Thu Nov 29th, 2012 at 05:38:35 AM EST
From The Federal Reserve Bank of San Francisco Economic Letter #2012-35 of November 26, 2012:
(Cascading Hat Tips to Migeru Shimbun and Economist's View)
Highway Grants: Roads to Prosperity?
By Sylvain Leduc and Daniel Wilson
Federal highway grants to states appear to boost economic activity in the short and medium term. The short-term effects appear to be due largely to increases in aggregate demand. Medium-term effects apparently reflect the increased productive capacity brought by improved roads. Overall, each dollar of federal highway grants received by a state raises that state's annual economic output by at least two dollars, a relatively large multiplier.
Increasing government spending during periods of economic weakness to offset slower private-sector spending has long been an important policy tool. In particular, during the recent recession and slow recovery, federal officials put in place fiscal measures, including increased government spending, to boost economic growth and lower unemployment. One form of government spending that has received a lot of attention is public investment in infrastructure projects. The 2009 American Recovery and Reinvestment Act (ARRA) allocated $40 billion to the Department of Transportation for spending on the nation's roads and other public infrastructure. Such public infrastructure investment harks back to the Great Depression, when programs such as the Works Progress Administration and the Tennessee Valley Authority were inaugurated.

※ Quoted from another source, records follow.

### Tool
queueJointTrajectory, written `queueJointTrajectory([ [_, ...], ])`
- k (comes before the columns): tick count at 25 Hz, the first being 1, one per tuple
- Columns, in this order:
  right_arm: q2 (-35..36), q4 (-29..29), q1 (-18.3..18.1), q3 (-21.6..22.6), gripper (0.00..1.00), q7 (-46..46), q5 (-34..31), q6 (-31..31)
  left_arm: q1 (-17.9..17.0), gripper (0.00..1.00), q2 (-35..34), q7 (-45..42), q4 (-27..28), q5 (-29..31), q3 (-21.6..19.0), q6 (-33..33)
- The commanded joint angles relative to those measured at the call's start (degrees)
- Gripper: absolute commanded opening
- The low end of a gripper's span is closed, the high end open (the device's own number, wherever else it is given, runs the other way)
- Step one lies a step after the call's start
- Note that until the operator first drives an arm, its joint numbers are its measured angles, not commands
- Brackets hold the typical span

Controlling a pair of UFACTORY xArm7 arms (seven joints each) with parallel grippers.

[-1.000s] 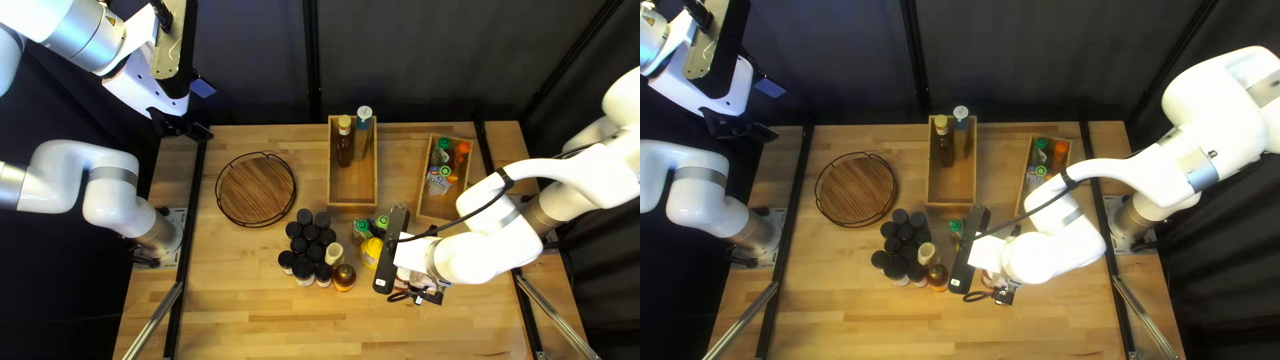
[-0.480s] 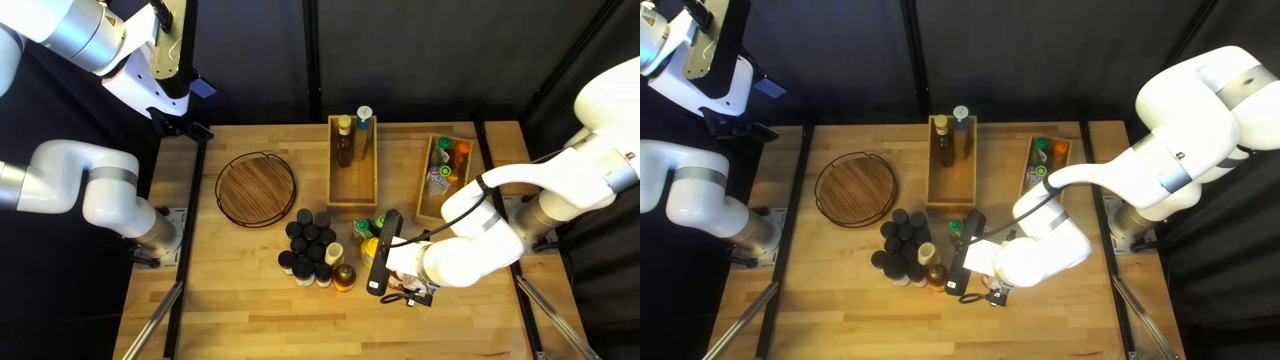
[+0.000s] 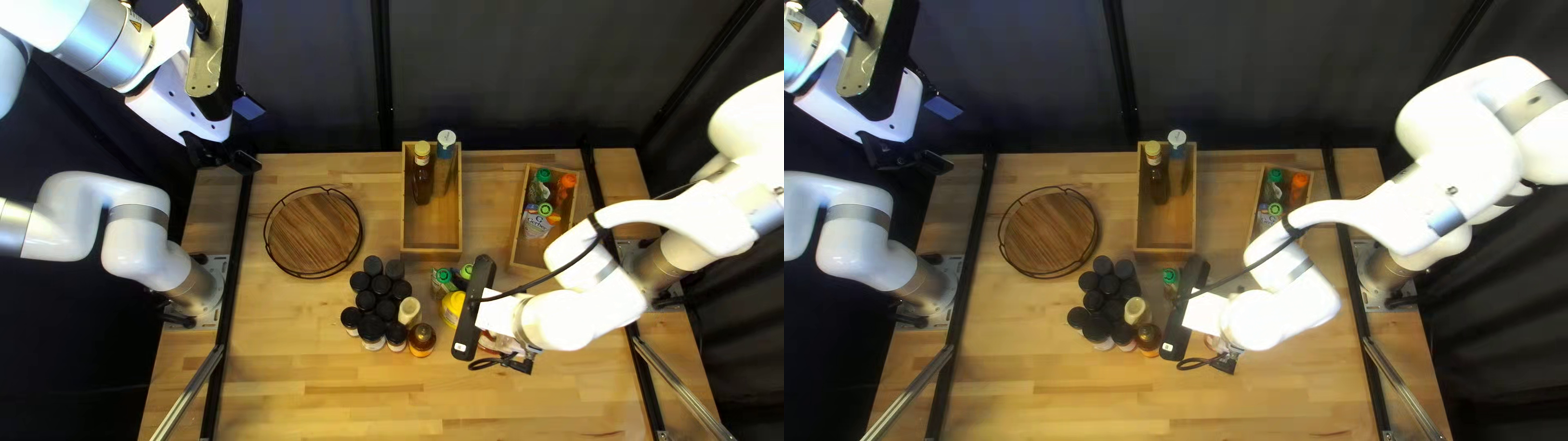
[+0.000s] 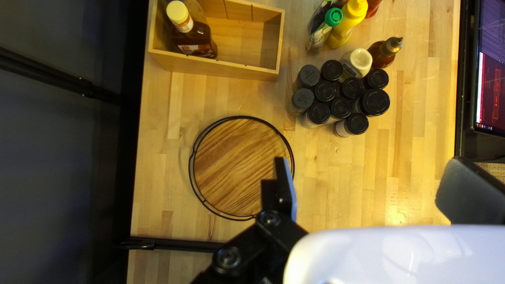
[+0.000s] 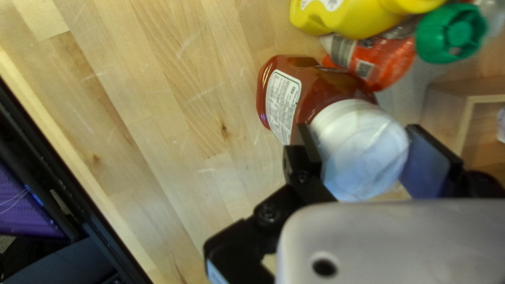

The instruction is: Separate condiments, baby food and spices and place it in 3 different racks/containers

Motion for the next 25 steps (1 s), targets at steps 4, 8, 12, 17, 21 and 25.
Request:
queueJointTrajectory([
  [4, 8.29, 8.41, 0.01, -5.25, 0.00, -11.62, 3.95, 13.35, 0.00, 1.00, 0.00, 0.00, 0.00, 0.00, 0.00, 0.00],
  [8, 11.30, 11.20, -1.11, -10.20, 0.00, -19.63, 4.74, 17.11, 0.00, 1.00, 0.00, 0.00, 0.00, 0.00, 0.00, 0.00],
  [12, 12.79, 12.26, -2.72, -14.95, 0.00, -26.38, 4.34, 17.85, 0.00, 1.00, 0.00, 0.00, 0.00, 0.00, 0.00, 0.00],
  [17, 11.97, 12.45, -5.65, -21.27, 0.00, -34.76, 3.71, 14.86, 0.00, 1.00, 0.00, 0.00, 0.00, 0.00, 0.00, 0.00],
  [21, 8.59, 12.41, -7.80, -24.60, 0.00, -39.14, 3.06, 10.39, 0.00, 1.00, 0.00, 0.00, 0.00, 0.00, 0.00, 0.00],
  [25, 4.03, 13.52, -9.11, -25.57, 0.00, -40.02, 1.51, 6.89, 0.00, 1.00, 0.00, 0.00, 0.00, 0.00, 0.00, 0.00],
])
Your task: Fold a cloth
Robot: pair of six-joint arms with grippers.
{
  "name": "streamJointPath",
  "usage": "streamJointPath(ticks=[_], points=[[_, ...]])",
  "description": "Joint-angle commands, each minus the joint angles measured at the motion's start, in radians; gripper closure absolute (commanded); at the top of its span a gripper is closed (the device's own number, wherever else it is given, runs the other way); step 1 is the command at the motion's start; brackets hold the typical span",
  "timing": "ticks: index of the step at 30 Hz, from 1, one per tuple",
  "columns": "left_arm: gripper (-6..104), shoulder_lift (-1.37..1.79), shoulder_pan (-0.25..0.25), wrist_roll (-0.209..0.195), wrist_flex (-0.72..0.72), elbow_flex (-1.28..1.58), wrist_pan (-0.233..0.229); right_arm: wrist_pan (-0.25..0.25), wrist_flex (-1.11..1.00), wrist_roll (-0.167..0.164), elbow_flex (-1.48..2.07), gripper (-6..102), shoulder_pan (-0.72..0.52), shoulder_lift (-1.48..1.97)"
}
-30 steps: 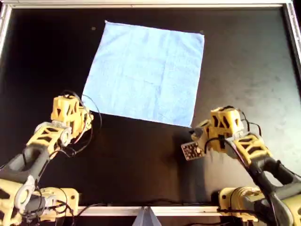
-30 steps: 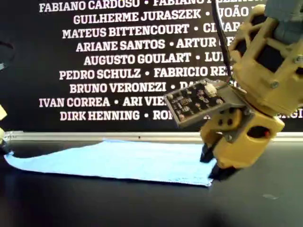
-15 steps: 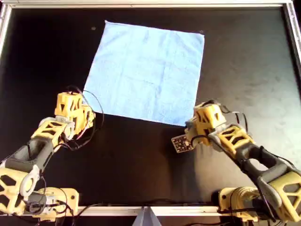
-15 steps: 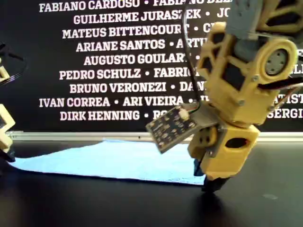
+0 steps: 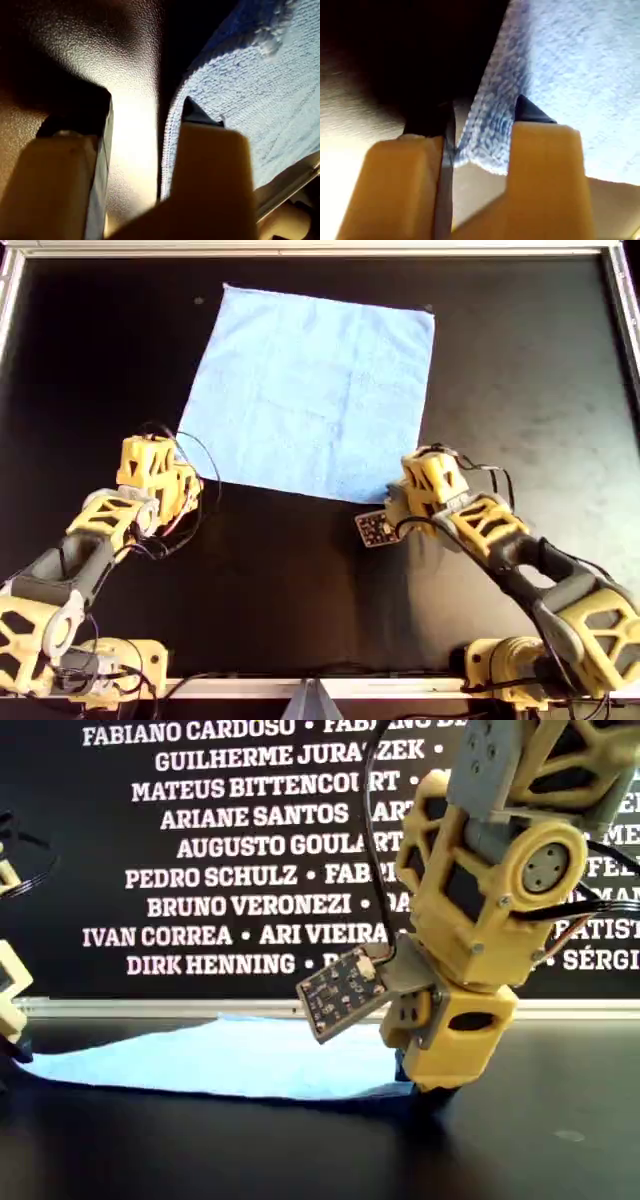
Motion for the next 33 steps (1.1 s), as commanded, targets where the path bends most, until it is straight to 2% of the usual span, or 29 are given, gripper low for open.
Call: streamJointPath(ticks=[1,12,20,33], points=[[48,0.009,-0.015,0.003,-0.021,-0.081,-0.002,0.0,-0.041,0.005,-0.083,45,0.008,-0.014],[48,-0.003,-0.014,0.003,-0.021,-0.124,-0.002,0.002,-0.041,0.005,-0.141,45,-0.005,-0.052],[48,-0.25,-0.014,0.003,-0.018,-0.256,-0.002,0.002,-0.041,0.005,-0.141,45,-0.006,-0.061],[48,-0.268,-0.014,0.003,-0.018,-0.278,-0.002,0.002,-0.043,0.005,-0.167,46,-0.008,-0.074]])
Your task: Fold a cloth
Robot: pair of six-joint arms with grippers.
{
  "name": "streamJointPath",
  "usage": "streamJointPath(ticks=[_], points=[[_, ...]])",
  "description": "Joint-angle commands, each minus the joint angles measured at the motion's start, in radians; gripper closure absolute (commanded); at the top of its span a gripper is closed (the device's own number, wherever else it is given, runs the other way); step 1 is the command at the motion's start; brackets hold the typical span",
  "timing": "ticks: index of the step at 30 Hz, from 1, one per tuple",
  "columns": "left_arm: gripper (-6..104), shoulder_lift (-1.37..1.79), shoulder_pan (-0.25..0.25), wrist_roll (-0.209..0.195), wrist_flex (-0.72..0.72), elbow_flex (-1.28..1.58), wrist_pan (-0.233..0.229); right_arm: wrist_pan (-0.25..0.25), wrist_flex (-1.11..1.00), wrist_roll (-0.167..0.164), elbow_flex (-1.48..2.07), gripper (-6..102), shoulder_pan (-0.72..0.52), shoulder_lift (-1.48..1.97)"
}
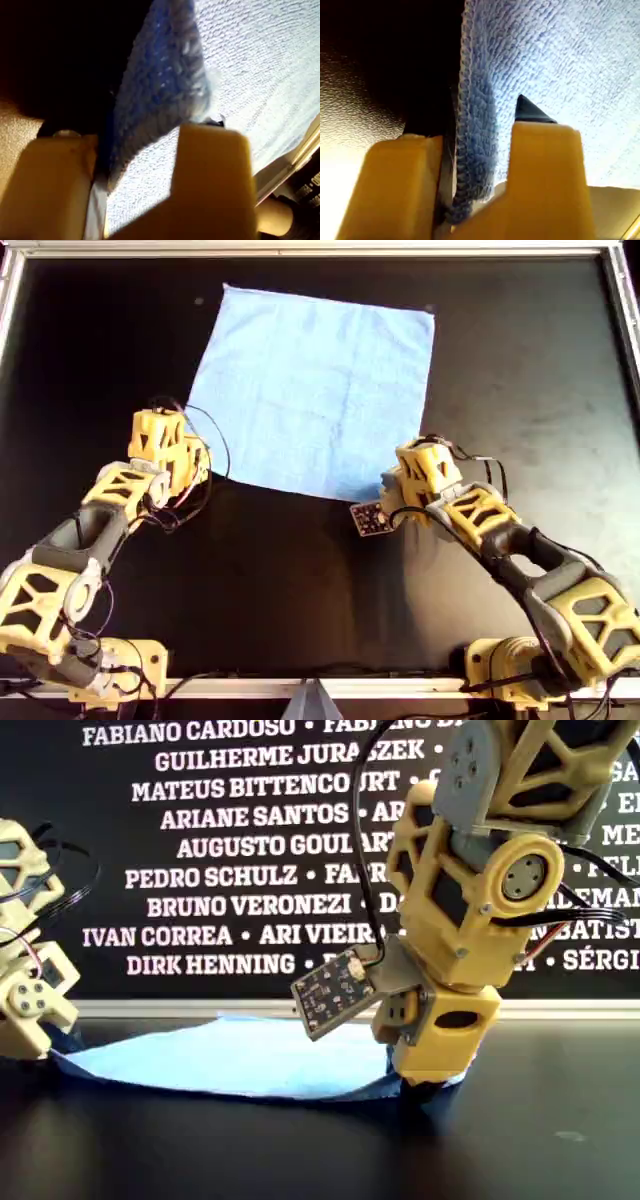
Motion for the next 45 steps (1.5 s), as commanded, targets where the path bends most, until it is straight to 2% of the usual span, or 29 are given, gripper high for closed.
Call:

One criticism of public infrastructure programs is that they take a long time to put in place and therefore are unlikely to be effective quickly enough to alleviate economic downturns. The fact is, though, that surprisingly little empirical information is available about the effect of public infrastructure investment on economic activity over the short and medium term.
This Economic Letter examines new research (Leduc and Wilson, forthcoming) on the dynamic effects of public investment in roads and highways on gross state product (GSP), the total economic output of a state. This research focuses on investment in roads and highways in part because it is the largest component of public infrastructure in the United States. Moreover, the procedures by which federal highway grants are distributed to states help us identify more precisely how transportation spending affects economic activity.
We find that unanticipated increases in highway spending have positive but temporary effects on GSP, both in the short and medium run. The short-run effect is consistent with a traditional Keynesian channel in which output increases because of a rise in aggregate demand, combined with slow-to-adjust prices. In contrast, the positive response of GSP over the medium run is in line with a supply-side effect due to an increase in the economy's productive capacity.
We also assess how much bang each additional buck of highway spending creates by calculating the multiplier, that is, the magnitude of the effect of each dollar of infrastructure spending on economic activity. We find that the multiplier is at least two. In other words, for each dollar of federal highway grants received by a state, that state's GSP rises by at least two dollars.
The methodology they employ and the reasoning behind it is of note:
We study forecast revisions rather than changes in actual highway spending for two reasons. First, actual spending may both affect and be affected by current economic conditions, making it difficult to sort out the true causal effects of the spending.
Second, changes in actual spending are most likely to be anticipated years in advance. For that reason, some of their economic effects may be felt before the spending changes actually take place. For instance, a state government and other important players, such as construction and engineering firms, may decide to spend more today if they expect the state to receive more highway grants in the future. In this way, changes in expectations regarding future grants to the states may be important for current economic activity. Failing to account for changes in expectations may lead to incorrect conclusions about how government spending affects economic activity (see Ramey 2011a).
Average response of state GDPs to unexpected grants
In our analysis of how changes in forecasts of highway grants to the states affect state GSP, we control for lags in state GSP, lags in receipt of highway grants, average state GSP levels, and national movements of gross domestic product (GDP) over the sample period from 1990 to 2010.
In Figure 1, the solid line shows the average percentage change in a state's GSP following a 1% increase in forecasted future highway grants to the states. The shaded area around the line represents a 90% probability range. The horizontal axis indicates the number of years after the unanticipated change in forecasted highway grants to the states. The figure shows that changes in the forecasts have a significant short-term effect on state output in the first one to two years. This effect fades, but then increases sharply six to eight years after the forecast revisions, before declining again. This pattern holds up well with alternative estimation techniques, the inclusion of different control variables, and with different data samples.
The forthcoming formal paper will undoubtedly employ much more mathematics and statistics and likely be suitably less readable by mere mortals.
Spending on wind power generation, associated distribution and on upgraded, electrified rail transport powered by same should have a multiplier of at least three.